Berdasarkan  keterangan  yang  telah  diungkapkan  di  atas,  fungsi  khusus  hierarki sebagai berikut:

1.       Menjalankan  tugas  Gerejani,  yakni  tugas-tugas  yang  langsung  dan  eksplistis menyangkut kehidupan beriman Gereja, seperti: pelayanan sakramen-sakramen, dan mengajar.

2.       Menjalankan  tugas  kepemimpinan  dalam  komunikasi  iman.  Hierarki  mempersatukan umat dalam iman dengan petunjuk, nasihat, dan teladan.

 

Corak Kepemimpinan dalam Gereja

1.       Kepemimpinan dalam Gereja merupakan suatu panggilan khusus dan campur tangan   Tuhan   merupakan   unsur   yang   dominan. Kepemimpinan   Gereja tidak  diangkat  oleh  manusia  berdasarkan  bakat,  kecakapan,  atau  prestasi tertentu. Kepemimpinan dalam Gereja tidak diperoleh oleh kekuatan manusia sendiri. “Bukan kamu yang memilih Aku, tetapi Akulah yang memilih kamu.” Kepemimpinan  dalam masyarakat  dapat  diperjuangkan  oleh  manusia,  tetapi kepemimpinan dalam Gereja tidaklah demikian.

2.       Kepemimpinan dalam Gereja bersifat mengabdi dan melayani dalam arti semurni-murninya, walaupun ia sungguh mempunyai wewenang yang berasal dari Kristus sendiri.
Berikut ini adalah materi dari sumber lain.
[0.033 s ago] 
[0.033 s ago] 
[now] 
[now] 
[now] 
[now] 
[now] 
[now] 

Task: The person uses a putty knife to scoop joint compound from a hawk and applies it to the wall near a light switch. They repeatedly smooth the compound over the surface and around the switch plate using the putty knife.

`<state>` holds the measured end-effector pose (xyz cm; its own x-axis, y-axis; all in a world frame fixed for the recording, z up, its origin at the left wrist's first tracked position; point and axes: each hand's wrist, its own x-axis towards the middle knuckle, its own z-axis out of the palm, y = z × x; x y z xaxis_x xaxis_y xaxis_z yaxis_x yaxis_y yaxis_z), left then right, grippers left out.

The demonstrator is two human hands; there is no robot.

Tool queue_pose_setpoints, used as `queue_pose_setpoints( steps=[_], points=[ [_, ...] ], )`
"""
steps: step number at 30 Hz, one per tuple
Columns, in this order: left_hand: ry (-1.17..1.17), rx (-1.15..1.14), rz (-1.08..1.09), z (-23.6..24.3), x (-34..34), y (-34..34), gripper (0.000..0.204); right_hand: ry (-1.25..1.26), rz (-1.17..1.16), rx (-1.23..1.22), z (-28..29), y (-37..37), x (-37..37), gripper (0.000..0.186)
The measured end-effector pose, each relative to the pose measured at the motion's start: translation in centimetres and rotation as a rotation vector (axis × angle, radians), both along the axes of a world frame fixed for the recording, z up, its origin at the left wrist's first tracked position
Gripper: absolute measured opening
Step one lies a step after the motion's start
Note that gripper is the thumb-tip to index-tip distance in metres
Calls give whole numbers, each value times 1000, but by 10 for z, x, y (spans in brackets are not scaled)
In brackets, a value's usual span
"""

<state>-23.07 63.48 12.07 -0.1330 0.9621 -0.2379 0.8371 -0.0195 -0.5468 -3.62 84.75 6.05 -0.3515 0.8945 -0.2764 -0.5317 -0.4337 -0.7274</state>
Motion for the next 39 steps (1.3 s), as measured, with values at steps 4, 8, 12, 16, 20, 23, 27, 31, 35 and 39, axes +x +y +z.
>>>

3.       Kepemimpinan gerejani adalah kepemimpinan melayani, bukan untuk dilayani, sebagaimana yang ditunjukkan oleh Yesus sendiri. Maka   Paus disebut sebagai “Servus Servorum Dei”=hamba dari hamba-hamba Allah. Kepemimpinan hierarki berasal dari Tuhan, maka tidak dapat dihapuskan oleh manusia.  Kepemimpinan  dalam  masyarakat  dapat  diturunkan  oleh  manusia, karena ia memang diangkat dan diteguhkan oleh manusia.

 

 

Doa Penutup

Ya Bapa, baru saja kami Kau tuntun untuk mengerti lebih mendalam dalam pertemuan ini, makna kehadiran para Gembala kami di tengah himpitan dunia ini. Kami mohon kepada-Mu, berilah kepada kami kerendahan hati untuk mengikuti teladannya dan juga anugerahkanlah kepada para gembala kami: Bapa Suci, para Uskup, para Imam dan Diakon kesehatan yang baik, kesejahteraan dan tambahkanlah iman agar semakin setia menuntun hidup kami. Engkau kami puji kini dan sepanjang masa.